From a county perspective, she said experts are saying that probably only about 25 percent of the burned timber in the Stanislaus National Forest will be salvaged because of regulatory constraints. It’s expected that litigation by environmental groups will further slow cleanup and restoration efforts, while driving up recovery costs.

“We’re sitting on 2.5 million tons of charred biomass,” Brennan said, referring to burned timber and brush. “Right now, I don’t know how the problem will be handled.”

For its part, the U.S. Forest Service said it has worked during the past year to put together an environmental impact statement that covers timber salvage efforts in the Rim Fire burn. Officials said they expect the final environmental document to be signed this week, so salvage work can begin this fall.

Meanwhile, U.S. Agriculture Secretary Tom Vilsack released a new report that shows the cost of fighting forest fires has rapidly increased during the last 20 years. Because of inadequate and uneven funding, agencies have been “borrowing” money from programs intended to better manage forest fuel loads.

Vilsack joined a rising chorus—including the California Farm Bureau Federation, the Nature Conservancy and the Western Governors Association—in calling on Congress to allow an existing disaster fund to help cover the costs of fighting catastrophic fires.

Pending legislation—The Wildfire Disaster Funding Act—would address these problems by funding a portion of federal wildfire suppression costs through an approach similar to other predictable disasters, allowing more reliable funding for wildfire-prevention programs.
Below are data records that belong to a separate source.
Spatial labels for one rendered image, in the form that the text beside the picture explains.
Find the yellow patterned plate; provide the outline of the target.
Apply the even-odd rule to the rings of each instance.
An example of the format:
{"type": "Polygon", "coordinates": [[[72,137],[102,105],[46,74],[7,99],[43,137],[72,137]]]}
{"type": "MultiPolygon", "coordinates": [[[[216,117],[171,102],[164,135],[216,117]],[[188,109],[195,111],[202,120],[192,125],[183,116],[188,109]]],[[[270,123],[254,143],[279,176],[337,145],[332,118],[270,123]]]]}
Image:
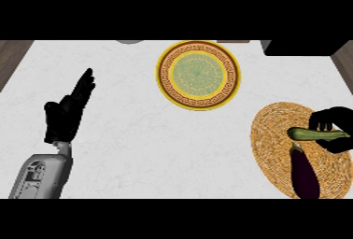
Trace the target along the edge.
{"type": "Polygon", "coordinates": [[[238,60],[213,41],[179,41],[157,61],[155,81],[161,93],[177,106],[195,111],[213,110],[239,91],[238,60]]]}

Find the green squash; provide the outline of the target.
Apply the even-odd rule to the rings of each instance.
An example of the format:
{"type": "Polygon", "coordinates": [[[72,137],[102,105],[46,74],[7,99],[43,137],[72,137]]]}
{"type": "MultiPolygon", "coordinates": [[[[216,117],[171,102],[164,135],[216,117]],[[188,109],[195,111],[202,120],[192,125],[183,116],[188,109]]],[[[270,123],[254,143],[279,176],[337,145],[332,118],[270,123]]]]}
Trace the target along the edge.
{"type": "Polygon", "coordinates": [[[350,137],[350,135],[344,131],[316,131],[301,127],[291,127],[287,130],[287,135],[295,141],[332,141],[338,138],[350,137]]]}

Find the dark purple eggplant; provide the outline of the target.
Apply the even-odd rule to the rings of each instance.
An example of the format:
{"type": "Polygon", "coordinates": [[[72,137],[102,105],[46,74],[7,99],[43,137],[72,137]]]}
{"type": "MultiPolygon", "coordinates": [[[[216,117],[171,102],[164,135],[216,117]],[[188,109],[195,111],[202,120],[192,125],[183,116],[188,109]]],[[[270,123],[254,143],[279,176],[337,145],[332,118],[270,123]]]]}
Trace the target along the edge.
{"type": "Polygon", "coordinates": [[[304,151],[297,146],[297,144],[292,144],[292,147],[289,149],[289,157],[294,192],[301,199],[319,199],[321,183],[304,151]]]}

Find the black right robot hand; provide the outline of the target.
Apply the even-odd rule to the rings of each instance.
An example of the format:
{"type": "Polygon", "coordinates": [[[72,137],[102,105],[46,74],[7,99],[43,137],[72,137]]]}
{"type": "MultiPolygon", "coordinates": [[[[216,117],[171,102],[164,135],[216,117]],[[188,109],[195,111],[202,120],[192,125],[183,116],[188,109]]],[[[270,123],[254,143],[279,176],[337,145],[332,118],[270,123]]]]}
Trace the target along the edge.
{"type": "Polygon", "coordinates": [[[331,131],[334,125],[349,134],[349,137],[340,137],[331,141],[318,140],[316,143],[331,153],[341,153],[353,149],[353,109],[334,106],[312,114],[309,118],[310,130],[331,131]]]}

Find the round woven straw placemat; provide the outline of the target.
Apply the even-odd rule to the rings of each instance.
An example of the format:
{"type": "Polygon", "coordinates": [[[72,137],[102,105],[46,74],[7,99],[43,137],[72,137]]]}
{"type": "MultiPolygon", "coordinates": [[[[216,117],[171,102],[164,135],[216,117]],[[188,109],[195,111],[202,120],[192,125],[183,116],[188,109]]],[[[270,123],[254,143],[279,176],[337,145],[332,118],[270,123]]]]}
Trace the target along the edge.
{"type": "Polygon", "coordinates": [[[291,180],[292,144],[303,149],[321,183],[321,198],[346,196],[353,183],[353,160],[350,152],[328,152],[315,141],[292,141],[287,135],[291,127],[309,127],[313,110],[295,103],[278,102],[267,105],[251,124],[251,148],[260,170],[278,190],[297,198],[291,180]]]}

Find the black appliance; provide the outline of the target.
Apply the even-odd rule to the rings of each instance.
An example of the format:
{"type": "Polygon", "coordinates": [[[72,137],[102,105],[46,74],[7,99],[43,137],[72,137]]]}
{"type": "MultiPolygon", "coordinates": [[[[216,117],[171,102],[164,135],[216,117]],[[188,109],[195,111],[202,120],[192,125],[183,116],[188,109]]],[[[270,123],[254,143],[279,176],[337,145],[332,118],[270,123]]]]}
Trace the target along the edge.
{"type": "Polygon", "coordinates": [[[346,40],[261,40],[266,56],[331,56],[346,40]]]}

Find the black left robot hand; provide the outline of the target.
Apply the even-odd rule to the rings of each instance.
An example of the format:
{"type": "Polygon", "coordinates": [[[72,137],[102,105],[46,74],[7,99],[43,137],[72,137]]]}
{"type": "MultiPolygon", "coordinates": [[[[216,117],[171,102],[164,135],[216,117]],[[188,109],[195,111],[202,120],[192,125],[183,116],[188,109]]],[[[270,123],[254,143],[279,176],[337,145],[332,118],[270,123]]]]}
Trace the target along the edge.
{"type": "Polygon", "coordinates": [[[71,143],[74,140],[83,117],[83,110],[93,93],[93,80],[93,69],[89,68],[77,81],[72,93],[64,96],[59,103],[47,102],[44,104],[47,123],[44,142],[49,144],[55,142],[71,143]]]}

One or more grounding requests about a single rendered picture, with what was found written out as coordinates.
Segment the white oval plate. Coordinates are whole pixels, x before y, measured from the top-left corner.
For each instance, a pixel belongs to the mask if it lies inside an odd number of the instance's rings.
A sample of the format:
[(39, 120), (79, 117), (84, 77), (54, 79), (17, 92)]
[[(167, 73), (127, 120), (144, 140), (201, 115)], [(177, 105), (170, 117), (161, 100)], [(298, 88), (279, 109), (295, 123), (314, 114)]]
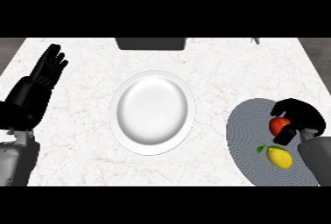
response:
[(193, 118), (192, 91), (177, 75), (150, 70), (122, 82), (109, 105), (109, 127), (128, 151), (153, 156), (172, 150), (190, 133)]

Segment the yellow lemon with leaf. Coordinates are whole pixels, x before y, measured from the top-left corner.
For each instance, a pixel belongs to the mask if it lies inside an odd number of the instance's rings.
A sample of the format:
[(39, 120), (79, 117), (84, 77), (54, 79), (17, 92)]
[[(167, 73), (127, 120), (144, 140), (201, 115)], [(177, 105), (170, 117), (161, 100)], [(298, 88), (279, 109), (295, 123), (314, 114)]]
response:
[(282, 169), (286, 170), (292, 166), (292, 156), (288, 150), (279, 146), (279, 145), (258, 145), (255, 147), (255, 153), (261, 153), (266, 151), (266, 157), (269, 159), (269, 162), (271, 165)]

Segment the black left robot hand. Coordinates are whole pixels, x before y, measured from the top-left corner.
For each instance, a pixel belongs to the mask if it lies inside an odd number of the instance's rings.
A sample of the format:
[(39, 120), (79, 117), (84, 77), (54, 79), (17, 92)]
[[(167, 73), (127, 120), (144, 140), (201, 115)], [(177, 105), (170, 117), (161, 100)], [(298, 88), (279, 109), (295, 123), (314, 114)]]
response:
[(0, 101), (0, 130), (32, 130), (39, 124), (66, 65), (60, 45), (51, 44), (31, 74), (20, 78), (4, 101)]

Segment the dark grey appliance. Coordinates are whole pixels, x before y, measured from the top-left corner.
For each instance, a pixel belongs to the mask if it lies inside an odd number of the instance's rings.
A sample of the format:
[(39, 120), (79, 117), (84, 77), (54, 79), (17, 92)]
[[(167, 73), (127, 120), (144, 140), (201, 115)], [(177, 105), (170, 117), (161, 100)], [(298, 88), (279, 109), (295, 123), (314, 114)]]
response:
[(186, 38), (115, 38), (119, 50), (180, 51)]

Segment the grey round placemat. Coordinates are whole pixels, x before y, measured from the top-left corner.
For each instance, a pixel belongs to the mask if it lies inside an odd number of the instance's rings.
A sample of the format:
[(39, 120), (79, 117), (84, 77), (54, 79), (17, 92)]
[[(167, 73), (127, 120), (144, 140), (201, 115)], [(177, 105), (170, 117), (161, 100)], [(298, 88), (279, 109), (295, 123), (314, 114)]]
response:
[(283, 147), (292, 156), (292, 166), (282, 170), (270, 163), (266, 150), (255, 152), (258, 146), (274, 145), (269, 131), (269, 121), (274, 101), (252, 98), (240, 102), (229, 115), (226, 141), (233, 162), (255, 186), (317, 186), (313, 173), (297, 151), (300, 136)]

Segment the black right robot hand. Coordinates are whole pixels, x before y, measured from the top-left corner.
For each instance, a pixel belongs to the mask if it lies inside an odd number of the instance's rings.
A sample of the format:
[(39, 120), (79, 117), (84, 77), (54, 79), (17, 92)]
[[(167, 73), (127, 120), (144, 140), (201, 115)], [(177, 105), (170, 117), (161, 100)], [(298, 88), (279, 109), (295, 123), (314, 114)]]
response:
[(270, 116), (283, 118), (289, 121), (280, 129), (279, 134), (273, 138), (273, 142), (286, 146), (295, 137), (295, 132), (303, 130), (314, 130), (313, 137), (319, 137), (326, 129), (325, 119), (316, 108), (294, 98), (280, 100), (274, 105)]

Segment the red tomato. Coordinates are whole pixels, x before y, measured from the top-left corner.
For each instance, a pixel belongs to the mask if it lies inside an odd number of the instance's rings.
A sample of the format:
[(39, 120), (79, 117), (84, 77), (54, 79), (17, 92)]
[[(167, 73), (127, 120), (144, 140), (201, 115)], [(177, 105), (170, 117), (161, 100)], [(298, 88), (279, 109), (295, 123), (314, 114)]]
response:
[(277, 136), (283, 126), (288, 124), (289, 124), (289, 120), (282, 117), (274, 117), (269, 121), (269, 131), (274, 137)]

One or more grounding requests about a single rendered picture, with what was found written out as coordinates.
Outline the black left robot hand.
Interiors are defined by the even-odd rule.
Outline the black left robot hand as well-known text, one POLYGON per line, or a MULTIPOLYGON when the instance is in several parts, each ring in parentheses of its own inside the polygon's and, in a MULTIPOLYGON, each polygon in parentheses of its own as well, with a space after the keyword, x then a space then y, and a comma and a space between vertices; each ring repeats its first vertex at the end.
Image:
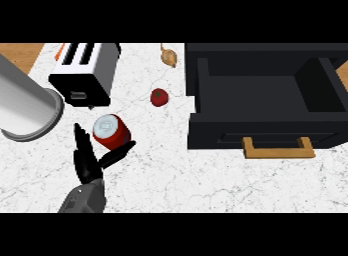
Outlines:
POLYGON ((128 151, 136 145, 136 141, 127 142, 97 159, 90 141, 90 134, 81 128, 78 123, 74 124, 74 135, 77 143, 77 149, 74 150, 75 172, 80 182, 89 184, 95 180, 103 178, 103 170, 127 156, 128 151))

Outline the red can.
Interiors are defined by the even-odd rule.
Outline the red can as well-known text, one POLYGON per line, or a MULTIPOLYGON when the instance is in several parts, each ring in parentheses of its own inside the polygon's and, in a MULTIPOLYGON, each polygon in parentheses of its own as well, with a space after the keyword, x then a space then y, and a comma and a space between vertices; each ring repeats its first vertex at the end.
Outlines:
POLYGON ((131 141, 130 130, 115 114, 103 115, 96 120, 93 137, 109 150, 115 150, 131 141))

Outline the black open drawer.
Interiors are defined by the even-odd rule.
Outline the black open drawer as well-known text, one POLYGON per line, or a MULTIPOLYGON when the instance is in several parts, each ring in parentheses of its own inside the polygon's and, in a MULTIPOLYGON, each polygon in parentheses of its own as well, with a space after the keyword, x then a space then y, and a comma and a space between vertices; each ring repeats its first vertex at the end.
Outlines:
POLYGON ((196 112, 190 149, 295 148, 307 137, 316 149, 348 142, 348 93, 326 58, 310 59, 289 76, 214 76, 198 60, 196 112))

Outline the red tomato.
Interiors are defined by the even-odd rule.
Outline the red tomato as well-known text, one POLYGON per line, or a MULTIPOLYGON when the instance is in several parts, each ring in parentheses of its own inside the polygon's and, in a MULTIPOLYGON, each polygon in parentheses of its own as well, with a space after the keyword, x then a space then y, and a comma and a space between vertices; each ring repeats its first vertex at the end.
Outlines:
POLYGON ((155 107, 161 107, 168 103, 168 93, 164 89, 157 88, 151 94, 151 103, 155 107))

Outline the large grey cylinder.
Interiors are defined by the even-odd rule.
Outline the large grey cylinder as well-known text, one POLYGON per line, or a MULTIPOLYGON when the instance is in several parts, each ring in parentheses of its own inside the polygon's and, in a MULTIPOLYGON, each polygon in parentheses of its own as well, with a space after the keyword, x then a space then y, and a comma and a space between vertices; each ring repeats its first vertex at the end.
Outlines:
POLYGON ((0 129, 16 142, 41 138, 64 114, 59 93, 43 88, 0 53, 0 129))

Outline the white and black toaster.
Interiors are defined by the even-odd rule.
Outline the white and black toaster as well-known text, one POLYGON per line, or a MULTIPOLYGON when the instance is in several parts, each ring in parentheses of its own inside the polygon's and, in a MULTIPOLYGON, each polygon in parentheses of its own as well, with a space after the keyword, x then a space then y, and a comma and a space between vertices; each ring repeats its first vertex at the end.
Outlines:
POLYGON ((74 107, 111 105, 111 88, 121 55, 118 43, 65 43, 49 82, 74 107))

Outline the brown garlic bulb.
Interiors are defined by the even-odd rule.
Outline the brown garlic bulb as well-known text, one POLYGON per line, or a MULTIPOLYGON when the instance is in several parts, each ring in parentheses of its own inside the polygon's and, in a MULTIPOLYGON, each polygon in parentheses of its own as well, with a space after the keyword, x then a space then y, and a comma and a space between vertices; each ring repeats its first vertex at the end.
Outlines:
POLYGON ((161 48, 161 60, 168 66, 177 66, 177 54, 171 49, 161 48))

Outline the black cabinet body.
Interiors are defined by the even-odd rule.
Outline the black cabinet body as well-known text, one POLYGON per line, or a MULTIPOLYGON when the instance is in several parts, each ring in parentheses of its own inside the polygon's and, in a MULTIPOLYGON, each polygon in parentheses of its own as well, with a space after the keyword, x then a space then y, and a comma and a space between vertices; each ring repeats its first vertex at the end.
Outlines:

In addition to finding more rational ways to fund skyrocketing costs for fighting wildfires, forestry managers advocate changes in the way both public and private lands are being managed, using current research to adjust methods.

During the tour of the Rim Fire area, Dan Tomascheski, vice president of Sierra Pacific Industries—which lost about 16,000 acres of timber during the Rim Fire—said a number of new forest management practices, some relatively inexpensive, could help protect forestland in the future.

“We’ve found the practice we call ‘contour tilling’ on flat-to-moderate slopes reduces erosion rates from winter storms,” Tomascheski said.

“There’s nothing more important than high-quality water for those who rely on Sierra watersheds,” he stressed. “But while there’s a lot of focus on water quality and reducing sediment, there hasn’t been much discussion of post-fire effects on water yield.”

Forest researchers report that long-dry creeks in the Rim Fire burn area are carrying water again, even in one of the most severe droughts in state history. Studies show shrubs and brush use three times as much water as an area reforested with trees.

In Shasta County, which has had a series of lightning-sparked wildfires during the past several weeks, rancher and county supervisor Pam Giacomini said a community forum on recovery made it clear that salvaging trees and getting them marketed has to be a top priority for cleanup.

“Experts say they (the burned trees) need to be marketed this year,” Giacomini said, so the land can be cleared in order to begin reforestation efforts.

“The state seed bank is getting pretty low and we need to get our order in this fall, so we have what we need to begin replanting in the spring,” she said.